American actress and singer-songwriter (born 1992)

Olivia Olson (born May 21, 1992) is an American actress, singer-songwriter, and screenwriter, largely known for her voice roles as Vanessa Doofenshmirtz in Phineas and Ferb and Marceline the Vampire Queen in Adventure Time. She also played the character of Joanna in the 2003 film Love Actually and its 2017 short sequel Red Nose Day Actually.
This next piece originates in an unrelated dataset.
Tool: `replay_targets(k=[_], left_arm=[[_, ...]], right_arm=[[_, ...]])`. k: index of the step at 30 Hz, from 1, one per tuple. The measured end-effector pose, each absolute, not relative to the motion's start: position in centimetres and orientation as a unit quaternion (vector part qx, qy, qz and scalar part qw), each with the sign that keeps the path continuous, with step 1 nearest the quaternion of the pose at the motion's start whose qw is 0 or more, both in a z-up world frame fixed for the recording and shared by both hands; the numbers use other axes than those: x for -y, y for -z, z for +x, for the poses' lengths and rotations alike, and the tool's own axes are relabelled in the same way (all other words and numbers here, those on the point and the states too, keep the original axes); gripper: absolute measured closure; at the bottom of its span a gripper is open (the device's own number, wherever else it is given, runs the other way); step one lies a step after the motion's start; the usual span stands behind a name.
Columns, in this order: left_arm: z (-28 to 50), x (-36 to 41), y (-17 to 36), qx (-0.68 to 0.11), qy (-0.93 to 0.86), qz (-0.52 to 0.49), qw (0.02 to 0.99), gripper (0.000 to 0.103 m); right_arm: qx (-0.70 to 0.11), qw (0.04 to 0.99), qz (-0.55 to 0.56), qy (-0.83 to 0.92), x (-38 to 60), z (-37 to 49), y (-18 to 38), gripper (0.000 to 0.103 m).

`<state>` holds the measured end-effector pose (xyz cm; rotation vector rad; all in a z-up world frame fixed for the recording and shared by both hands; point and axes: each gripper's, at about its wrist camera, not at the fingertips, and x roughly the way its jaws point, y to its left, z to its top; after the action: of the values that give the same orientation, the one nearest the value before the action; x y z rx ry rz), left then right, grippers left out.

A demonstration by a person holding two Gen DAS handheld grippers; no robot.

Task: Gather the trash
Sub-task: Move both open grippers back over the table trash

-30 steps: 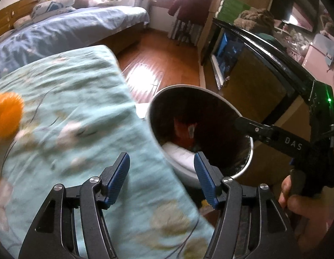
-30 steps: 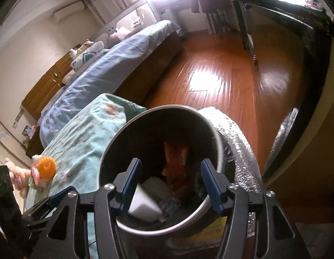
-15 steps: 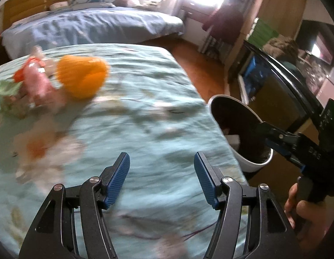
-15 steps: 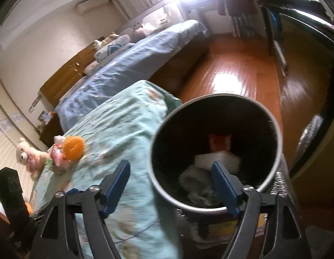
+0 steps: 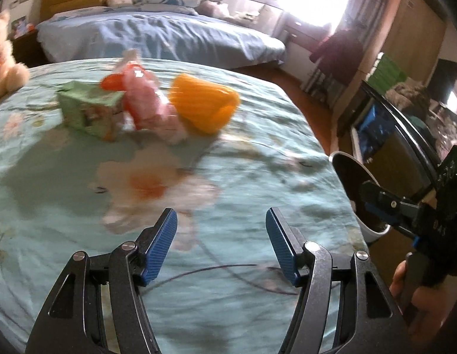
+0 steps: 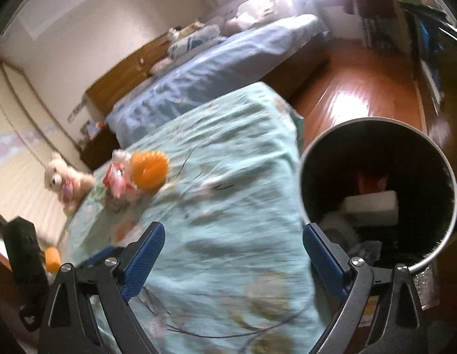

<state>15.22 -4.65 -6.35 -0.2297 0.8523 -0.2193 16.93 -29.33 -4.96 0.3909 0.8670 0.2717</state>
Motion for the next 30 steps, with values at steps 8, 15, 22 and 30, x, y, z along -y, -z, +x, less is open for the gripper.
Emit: replay_targets(k=[8,15,22,30], left_arm=[[15.7,1.2,6.7,-0.413,0.072,-0.133,0.898,0.039],[16.5,-1.1,7.1,-0.414,0.047,-0.149,0.896,0.039],[18.3,-3.1,7.3,-0.414,0.024,-0.161,0.896,0.039],[21.3,-3.9,7.3,-0.413,0.017,-0.169,0.895,0.038]], right_arm=[[-0.426,0.875,0.172,-0.153,26.2,18.0,5.4,0.006],[-0.428,0.878,0.134,-0.166,23.9,19.1,5.2,0.001],[-0.417,0.877,0.150,-0.184,22.6,21.0,5.6,0.001],[-0.421,0.873,0.160,-0.187,21.2,24.4,6.1,0.002]])
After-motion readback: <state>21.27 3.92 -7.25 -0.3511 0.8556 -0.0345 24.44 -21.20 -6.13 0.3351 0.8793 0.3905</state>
Along with this, she is also a writer, having written the Boom! Studios graphic novel Marcy and Simon, co-authored Adventure Time: The Enchiridion and Marcy's Super-Secret Scrapbook, and contributed writing to the best-seller Adventure Time Encyclopedia for Cartoon Network. In 2023, she began writing for the Phineas and Ferb revival.

==Early life==
Olson was adopted at birth and raised in Los Angeles, California. She lives with her father, Martin Olson, mother Kay Olson, and brother Casey Olson. Olson graduated from Agoura High School in 2010. She is of Afro-Jamaican descent through her biological father.

==Career==
Olson has appeared as a singer and actress on television shows and in live theatre, including Comedy Central Stage, the HBO Theater, and The Fake Gallery.

===2003: Love Actually===
Olson moved into the mainstream with her role as Joanna Anderson in the 2003 holiday film Love Actually, singing the song "All I Want for Christmas Is You". Her singing was praised, with director Richard Curtis stating in the commentary in the music section of the Love Actually DVD that Olson's singing was so perfect, they were afraid the audience would not believe that a ten-year-old could really sing the way she did and would assume she was lip-synching. They had to train her so her singing would sound more believable, and add the sounds of inhalations to the track. This led to guest spots on The Ellen Show, The Tracy Morgan Show and singing with stars Jack Black and Kristin Chenoweth. Olson also posted original songs on her YouTube account. In 2017, Olson reprised her role as Joanna in Red Nose Day Actually, a short film which is a sequel to Love Actually.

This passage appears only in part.